You might suggest sleep, but others are often jealous of how much sleep we get, or impressed by how little sleep we can get by on. You might suggest watching TV, but people often go out of their way to mention what TV shows they watch. The best candidate I can think of so far is masturbation, though some folks seem to brag about it as a sign of their inexhaustible libido.
So I thought to ask the many thoughtful commentors at Less Wrong: what are good candidates for our least signaling activities?
Added: My interest in this question is to look for signs of when we can more trust our conscious reasoning about what to do when how. The more signaling matters, the less I can trust such reasoning, as it usually does not acknowledge the signaling influences. If there is a distinctive mental mode we enter when reasoning about how exactly to defecate, nose-pick, sleep, masturbate, and so on, this is plausibly a more honest mental mode. It would be useful to know what our most honest mental modes look like.
If the ancient (proto-human) mental construction of 'self' was a remodeled and turned inside-out version of the 'other people' mental construction, the distinction between signaling to nobody and signaling to yourself may not be on as sturdy grounds as it seems.

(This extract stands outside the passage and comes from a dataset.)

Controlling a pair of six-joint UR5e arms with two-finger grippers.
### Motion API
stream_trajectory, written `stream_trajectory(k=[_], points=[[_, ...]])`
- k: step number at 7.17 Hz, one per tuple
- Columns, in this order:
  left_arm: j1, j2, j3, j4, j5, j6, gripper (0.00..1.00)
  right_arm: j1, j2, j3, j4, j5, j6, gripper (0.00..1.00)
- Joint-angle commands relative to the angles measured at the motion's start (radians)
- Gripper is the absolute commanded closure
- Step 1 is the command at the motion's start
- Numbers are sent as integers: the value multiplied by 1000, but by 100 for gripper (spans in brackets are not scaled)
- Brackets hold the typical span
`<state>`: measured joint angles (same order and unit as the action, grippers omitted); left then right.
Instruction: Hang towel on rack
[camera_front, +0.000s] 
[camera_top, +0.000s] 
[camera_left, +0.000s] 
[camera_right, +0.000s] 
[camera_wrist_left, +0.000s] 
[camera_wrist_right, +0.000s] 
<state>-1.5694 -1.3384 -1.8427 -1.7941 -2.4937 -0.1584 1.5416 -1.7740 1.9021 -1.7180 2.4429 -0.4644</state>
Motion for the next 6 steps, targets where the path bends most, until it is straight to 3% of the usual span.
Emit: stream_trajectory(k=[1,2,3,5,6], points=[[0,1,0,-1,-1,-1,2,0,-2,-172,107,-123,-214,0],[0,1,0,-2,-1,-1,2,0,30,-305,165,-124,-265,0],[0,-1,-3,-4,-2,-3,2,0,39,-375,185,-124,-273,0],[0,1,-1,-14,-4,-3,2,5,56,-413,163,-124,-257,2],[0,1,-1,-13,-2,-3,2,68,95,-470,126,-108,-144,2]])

The idea seems to make sense: Evolution doesn't jump in huge strides, so the progress from not-having-a-self to having-a-self must have been a cumulative one. The only place for similar parts to be worked on an advanced is within social behavior with your group, so that at least seems reasonable at the surface. Dennett suggests the role understanding our peers played in eventually training us in how to understand ourselves in 'Consciousness Explained', 'Darwin's Dangerous Idea', Dawkins mentions things like this in 'The Ancestor's Tale', and in Clegg's book 'Upgrade Me', he cites a similar human origin story.

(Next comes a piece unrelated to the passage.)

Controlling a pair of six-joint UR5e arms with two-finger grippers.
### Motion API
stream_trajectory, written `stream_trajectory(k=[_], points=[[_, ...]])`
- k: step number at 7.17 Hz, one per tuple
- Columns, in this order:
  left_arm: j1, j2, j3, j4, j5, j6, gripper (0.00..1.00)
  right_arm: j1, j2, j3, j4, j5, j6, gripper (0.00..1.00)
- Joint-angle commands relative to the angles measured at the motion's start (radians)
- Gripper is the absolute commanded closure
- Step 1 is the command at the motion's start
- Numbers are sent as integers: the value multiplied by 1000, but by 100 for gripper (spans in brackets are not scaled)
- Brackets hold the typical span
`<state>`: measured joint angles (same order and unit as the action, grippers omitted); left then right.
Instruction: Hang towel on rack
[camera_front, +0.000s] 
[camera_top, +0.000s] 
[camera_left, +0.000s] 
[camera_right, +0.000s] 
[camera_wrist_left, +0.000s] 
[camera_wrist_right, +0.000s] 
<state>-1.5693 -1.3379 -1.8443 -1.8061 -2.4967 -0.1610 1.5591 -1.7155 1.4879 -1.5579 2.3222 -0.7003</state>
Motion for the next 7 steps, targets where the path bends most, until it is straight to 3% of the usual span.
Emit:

So even when you are alone, you are still communicating and possibly signaling to an audience of one, perhaps. You are signaling to the entity you understand to be yourself the behaviors and actions you believe to be socially (personally) acceptable for you to perform within the confines of the private, one person audience.

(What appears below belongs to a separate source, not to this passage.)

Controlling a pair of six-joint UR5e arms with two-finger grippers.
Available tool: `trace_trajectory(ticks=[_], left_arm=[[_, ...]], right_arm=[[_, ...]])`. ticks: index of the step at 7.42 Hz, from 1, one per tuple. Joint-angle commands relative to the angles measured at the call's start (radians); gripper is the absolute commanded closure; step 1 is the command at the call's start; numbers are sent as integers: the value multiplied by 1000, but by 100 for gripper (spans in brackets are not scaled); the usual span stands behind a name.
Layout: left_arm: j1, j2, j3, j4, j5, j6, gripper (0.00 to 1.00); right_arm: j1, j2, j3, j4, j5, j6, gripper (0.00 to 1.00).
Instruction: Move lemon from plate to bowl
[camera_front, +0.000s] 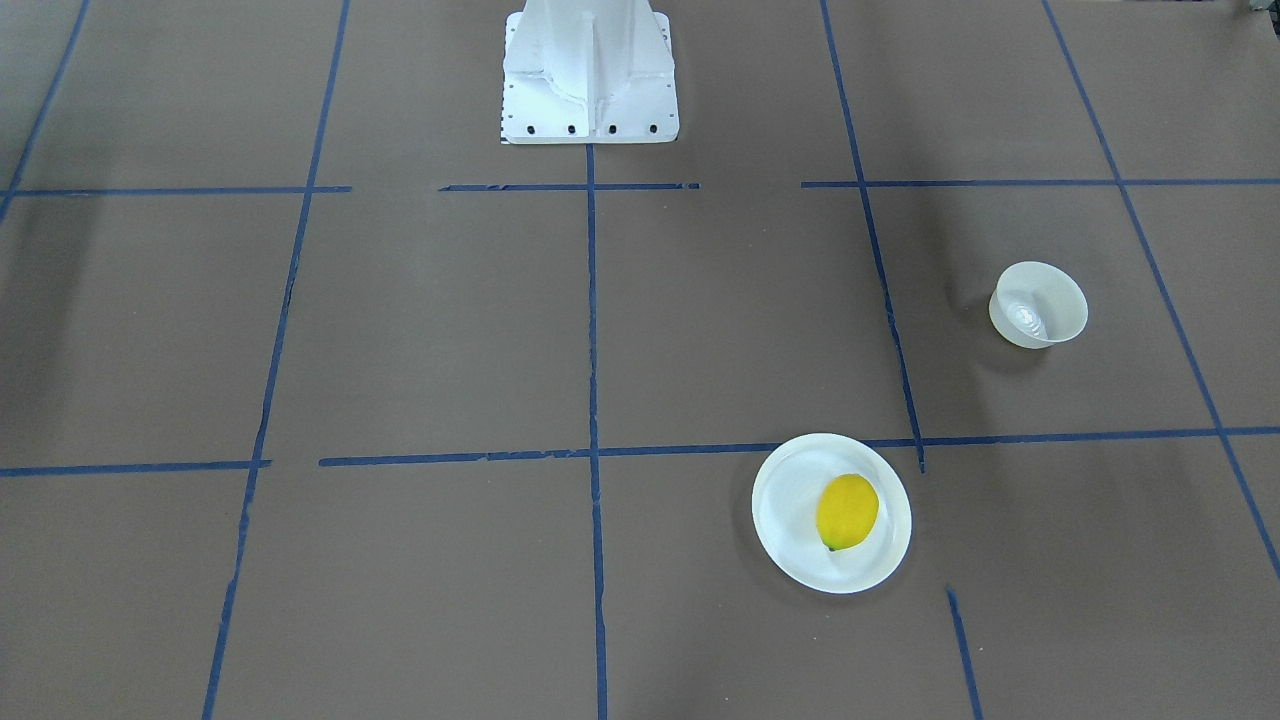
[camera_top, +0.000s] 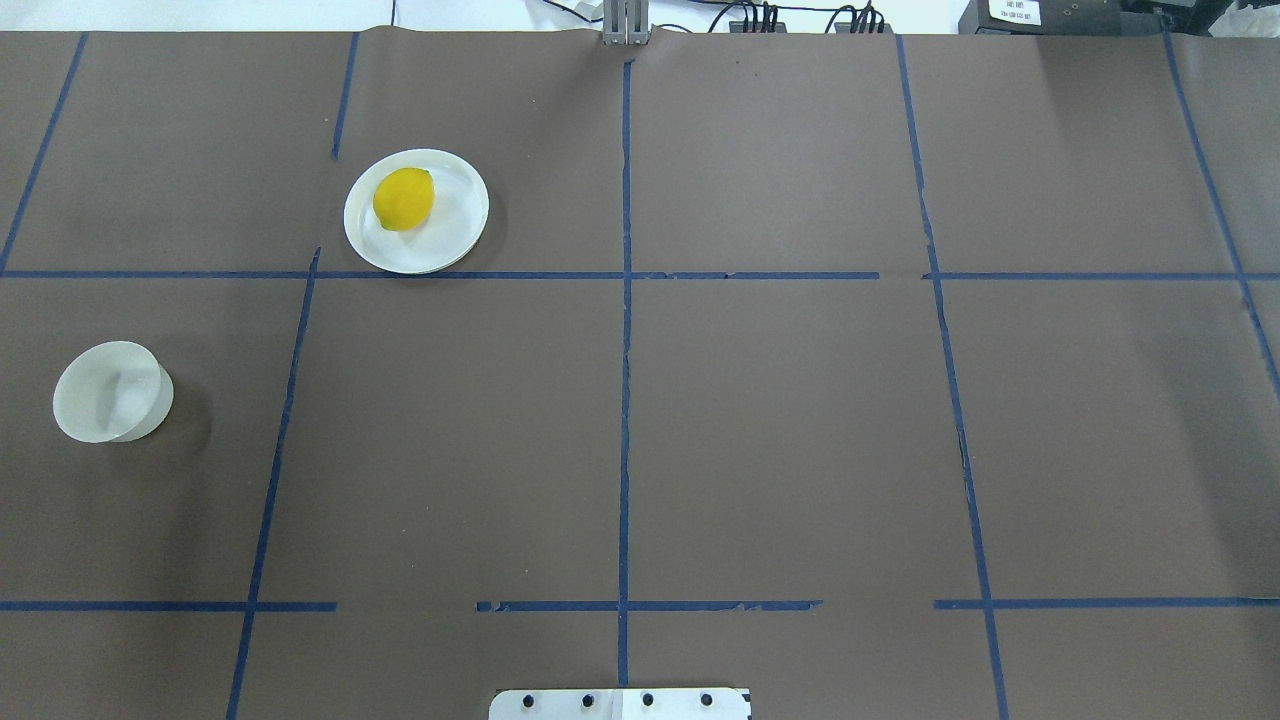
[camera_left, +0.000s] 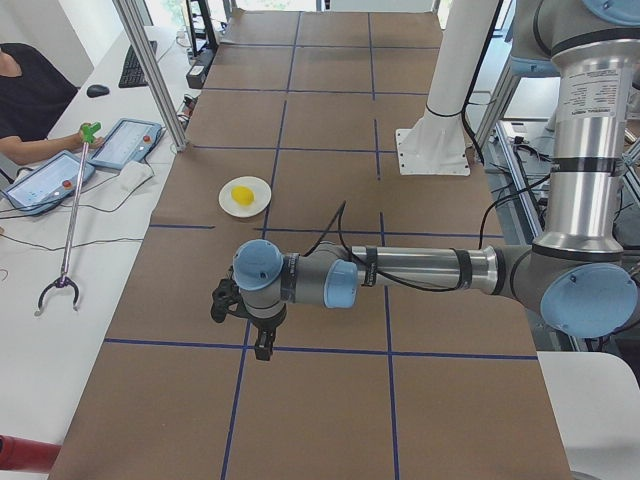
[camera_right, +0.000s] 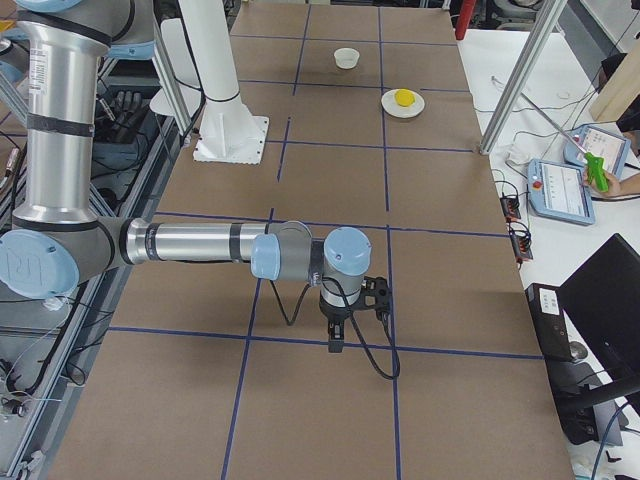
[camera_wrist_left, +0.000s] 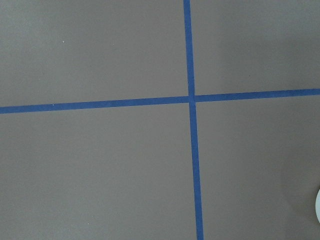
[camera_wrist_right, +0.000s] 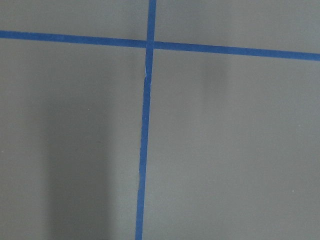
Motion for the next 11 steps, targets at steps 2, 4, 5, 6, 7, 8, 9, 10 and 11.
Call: trace_trajectory(ticks=[2, 4, 5, 6, 7, 8, 9, 10, 11], left_arm=[[93, -118, -82, 10, -2, -187, 0], [258, -156, -211, 8, -1, -419, 0], [329, -210, -224, 8, 2, -503, 0], [392, -228, -221, 2, 43, -539, 0], [493, -248, -206, 0, 97, -544, 0], [556, -288, -196, 2, 151, -608, 0], [610, -334, -158, 0, 171, -698, 0], [613, -412, -77, -1, 171, -714, 0], [621, -489, 18, -1, 171, -714, 0]], right_arm=[[0, 0, 0, 0, 0, 0, 0], [0, 0, 0, 0, 0, 0, 0], [0, 0, 0, 0, 0, 0, 0], [0, 0, 0, 0, 0, 0, 0], [0, 0, 0, 0, 0, 0, 0], [0, 0, 0, 0, 0, 0, 0], [0, 0, 0, 0, 0, 0, 0], [0, 0, 0, 0, 0, 0, 0], [0, 0, 0, 0, 0, 0, 0]])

It may sound strange but with the evolutionary underpinnings the 'self' may not be so wholly divorced a concept from the 'other people' as we thought. Since these behaviors only seem to indicate a change in expectations rather than a release of all social restrictions and responsibilities, I am not sure that these activities really signal a clearer and more rational state of thinking -- just a different audience, different game. Just being alone doesn't necessarily strip off the animal reasoning.
Perhaps less resources are devoted to the social game and that would be a legitimate reason to trust someone's reasoning more, but then there are benefits to social reasoning too.